▶ _EXERCISE AIM_
Line by line, return everything in the listing exactly.

********

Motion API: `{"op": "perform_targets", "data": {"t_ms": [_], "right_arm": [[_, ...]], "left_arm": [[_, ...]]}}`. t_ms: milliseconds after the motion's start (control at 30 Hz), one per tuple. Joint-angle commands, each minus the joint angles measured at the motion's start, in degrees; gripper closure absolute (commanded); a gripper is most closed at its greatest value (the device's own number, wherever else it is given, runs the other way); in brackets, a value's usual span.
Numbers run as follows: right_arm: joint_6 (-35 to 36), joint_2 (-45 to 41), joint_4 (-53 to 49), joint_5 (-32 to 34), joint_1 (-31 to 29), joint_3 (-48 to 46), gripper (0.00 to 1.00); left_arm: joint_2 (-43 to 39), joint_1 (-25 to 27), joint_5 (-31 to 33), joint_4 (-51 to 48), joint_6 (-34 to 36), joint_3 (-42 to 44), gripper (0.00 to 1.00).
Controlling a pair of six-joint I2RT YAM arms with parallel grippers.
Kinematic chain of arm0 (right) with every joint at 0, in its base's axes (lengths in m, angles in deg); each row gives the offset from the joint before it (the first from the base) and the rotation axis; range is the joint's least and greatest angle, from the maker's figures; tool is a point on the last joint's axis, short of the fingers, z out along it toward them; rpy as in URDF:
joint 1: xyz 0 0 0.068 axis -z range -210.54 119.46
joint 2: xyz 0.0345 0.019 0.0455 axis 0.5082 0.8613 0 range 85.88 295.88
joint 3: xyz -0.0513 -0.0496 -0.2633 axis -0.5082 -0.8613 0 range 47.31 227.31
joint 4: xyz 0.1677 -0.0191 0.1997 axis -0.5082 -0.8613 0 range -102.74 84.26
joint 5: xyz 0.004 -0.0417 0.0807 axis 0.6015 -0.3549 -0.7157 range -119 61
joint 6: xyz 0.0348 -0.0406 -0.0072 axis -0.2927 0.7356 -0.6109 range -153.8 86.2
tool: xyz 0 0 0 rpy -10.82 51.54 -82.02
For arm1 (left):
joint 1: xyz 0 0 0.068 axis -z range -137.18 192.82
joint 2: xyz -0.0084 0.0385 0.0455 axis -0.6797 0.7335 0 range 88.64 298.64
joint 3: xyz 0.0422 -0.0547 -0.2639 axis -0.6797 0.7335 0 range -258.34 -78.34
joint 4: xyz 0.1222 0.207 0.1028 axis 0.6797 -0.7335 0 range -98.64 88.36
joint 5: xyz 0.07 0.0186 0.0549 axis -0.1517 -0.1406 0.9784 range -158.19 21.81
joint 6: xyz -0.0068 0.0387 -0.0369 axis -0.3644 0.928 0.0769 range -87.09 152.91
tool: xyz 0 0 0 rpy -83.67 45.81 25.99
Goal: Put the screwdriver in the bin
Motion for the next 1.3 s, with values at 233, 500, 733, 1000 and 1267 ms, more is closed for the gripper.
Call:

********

▶ _SOLUTION TO THIS TASK_
Motion API: `{"op": "perform_targets", "data": {"t_ms": [_], "right_arm": [[_, ...]], "left_arm": [[_, ...]]}}`. t_ms: milliseconds after the motion's start (control at 30 Hz), one per tuple. Joint-angle commands, each minus the joint angles measured at the motion's start, in degrees; gripper closure absolute (commanded); a gripper is most closed at its greatest value (the device's own number, wherever else it is given, runs the other way); in brackets, a value's usual span.
Numbers run as follows: right_arm: joint_6 (-35 to 36), joint_2 (-45 to 41), joint_4 (-53 to 49), joint_5 (-32 to 34), joint_1 (-31 to 29), joint_3 (-48 to 46), gripper (0.00 to 1.00); left_arm: joint_2 (-43 to 39), joint_1 (-25 to 27), joint_5 (-31 to 33), joint_4 (-51 to 48), joint_6 (-34 to 36), joint_3 (-42 to 44), gripper (0.00 to 1.00).
Controlling a pair of six-joint I2RT YAM arms with parallel grippers.
Kinematic chain of arm0 (right) with every joint at 0, in its base's axes (lengths in m, angles in deg); each row gives the offset from the joint before it (the first from the base) and the rotation axis; range is the joint's least and greatest angle, from the maker's figures; tool is a point on the last joint's axis, short of the fingers, z out along it toward them; rpy as in URDF:
joint 1: xyz 0 0 0.068 axis -z range -210.54 119.46
joint 2: xyz 0.0345 0.019 0.0455 axis 0.5082 0.8613 0 range 85.88 295.88
joint 3: xyz -0.0513 -0.0496 -0.2633 axis -0.5082 -0.8613 0 range 47.31 227.31
joint 4: xyz 0.1677 -0.0191 0.1997 axis -0.5082 -0.8613 0 range -102.74 84.26
joint 5: xyz 0.004 -0.0417 0.0807 axis 0.6015 -0.3549 -0.7157 range -119 61
joint 6: xyz 0.0348 -0.0406 -0.0072 axis -0.2927 0.7356 -0.6109 range -153.8 86.2
tool: xyz 0 0 0 rpy -10.82 51.54 -82.02
For arm1 (left):
joint 1: xyz 0 0 0.068 axis -z range -137.18 192.82
joint 2: xyz -0.0084 0.0385 0.0455 axis -0.6797 0.7335 0 range 88.64 298.64
joint 3: xyz 0.0422 -0.0547 -0.2639 axis -0.6797 0.7335 0 range -258.34 -78.34
joint 4: xyz 0.1222 0.207 0.1028 axis 0.6797 -0.7335 0 range -98.64 88.36
joint 5: xyz 0.07 0.0186 0.0549 axis -0.1517 -0.1406 0.9784 range -158.19 21.81
joint 6: xyz -0.0068 0.0387 -0.0369 axis -0.3644 0.928 0.0769 range -87.09 152.91
tool: xyz 0 0 0 rpy -83.67 45.81 25.99
Goal: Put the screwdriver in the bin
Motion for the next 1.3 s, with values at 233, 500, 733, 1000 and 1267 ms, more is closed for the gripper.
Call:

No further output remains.